/CMDA

[ICCV23] Official Implementation of CMDA: Cross-Modality Domain Adaptation for Nighttime Semantic Segmentation

Primary LanguagePython

CMDA: Cross-Modality Domain Adaptation for Nighttime Semantic Segmentation

by Ruihao Xia, Chaoqiang Zhao, Meng Zheng, Ziyan Wu, Qiyu Sun, and Yang Tang

[Arxiv] [Paper]

πŸ”” We are happy to announce that CMDA was accepted at ICCV2023. πŸ””

Overview

Most nighttime semantic segmentation studies are based on domain adaptation approaches and image input. However, limited by the low dynamic range of conventional cameras, images fail to capture structural details and boundary information in low-light conditions.

Event cameras, as a new form of vision sensors, are complementary to conventional cameras with their high dynamic range.
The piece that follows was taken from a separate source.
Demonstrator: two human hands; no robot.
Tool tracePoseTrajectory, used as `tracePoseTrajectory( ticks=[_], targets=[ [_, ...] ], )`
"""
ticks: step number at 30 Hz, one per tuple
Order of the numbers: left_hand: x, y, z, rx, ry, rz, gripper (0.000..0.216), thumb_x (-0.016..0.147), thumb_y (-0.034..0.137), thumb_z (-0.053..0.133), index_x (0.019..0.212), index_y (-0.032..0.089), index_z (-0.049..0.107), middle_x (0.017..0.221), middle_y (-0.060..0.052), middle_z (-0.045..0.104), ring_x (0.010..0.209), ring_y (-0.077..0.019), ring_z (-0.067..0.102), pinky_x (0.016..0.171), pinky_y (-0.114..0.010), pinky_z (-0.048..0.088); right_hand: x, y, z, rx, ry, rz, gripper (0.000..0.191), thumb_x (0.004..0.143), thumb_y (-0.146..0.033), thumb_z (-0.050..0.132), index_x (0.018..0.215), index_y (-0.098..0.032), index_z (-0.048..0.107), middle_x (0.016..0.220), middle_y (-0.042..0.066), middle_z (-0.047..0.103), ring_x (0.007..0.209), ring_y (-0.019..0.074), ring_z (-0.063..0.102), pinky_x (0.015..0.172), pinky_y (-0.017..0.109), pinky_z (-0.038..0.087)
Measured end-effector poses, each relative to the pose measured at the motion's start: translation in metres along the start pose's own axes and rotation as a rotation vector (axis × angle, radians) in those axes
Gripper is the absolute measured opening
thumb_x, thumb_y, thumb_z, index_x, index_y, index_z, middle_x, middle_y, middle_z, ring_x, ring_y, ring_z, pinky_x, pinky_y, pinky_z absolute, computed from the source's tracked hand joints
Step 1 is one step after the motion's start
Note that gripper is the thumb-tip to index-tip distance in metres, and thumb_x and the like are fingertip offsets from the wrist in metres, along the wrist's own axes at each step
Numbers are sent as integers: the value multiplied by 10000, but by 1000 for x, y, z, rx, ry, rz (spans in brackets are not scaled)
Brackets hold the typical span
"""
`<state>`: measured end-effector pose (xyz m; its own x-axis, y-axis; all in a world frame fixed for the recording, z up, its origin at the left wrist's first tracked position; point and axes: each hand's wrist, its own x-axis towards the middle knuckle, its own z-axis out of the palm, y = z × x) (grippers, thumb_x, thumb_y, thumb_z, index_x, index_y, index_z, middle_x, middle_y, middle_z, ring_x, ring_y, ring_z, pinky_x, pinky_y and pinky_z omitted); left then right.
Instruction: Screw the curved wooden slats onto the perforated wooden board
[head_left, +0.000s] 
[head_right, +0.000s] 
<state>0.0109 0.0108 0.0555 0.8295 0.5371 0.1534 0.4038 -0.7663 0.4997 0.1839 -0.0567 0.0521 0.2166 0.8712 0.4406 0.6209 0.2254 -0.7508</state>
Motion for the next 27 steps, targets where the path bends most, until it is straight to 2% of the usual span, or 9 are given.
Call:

To this end, we propose a novel unsupervised Cross-Modality Domain Adaptation (CMDA) framework to leverage multi-modality (Images and Events) information for nighttime semantic segmentation, with only labels on daytime images.

In CMDA, we design the Image Motion-Extractor to extract motion information and the Image Content-Extractor to extract content information from images, in order to bridge the gap between different modalities (Images to Events) and domains (Day to Night). Besides, we introduce the first image-event nighttime semantic segmentation dataset. Extensive experiments on both the public image dataset and the proposed image-event dataset demonstrate the effectiveness of our proposed approach.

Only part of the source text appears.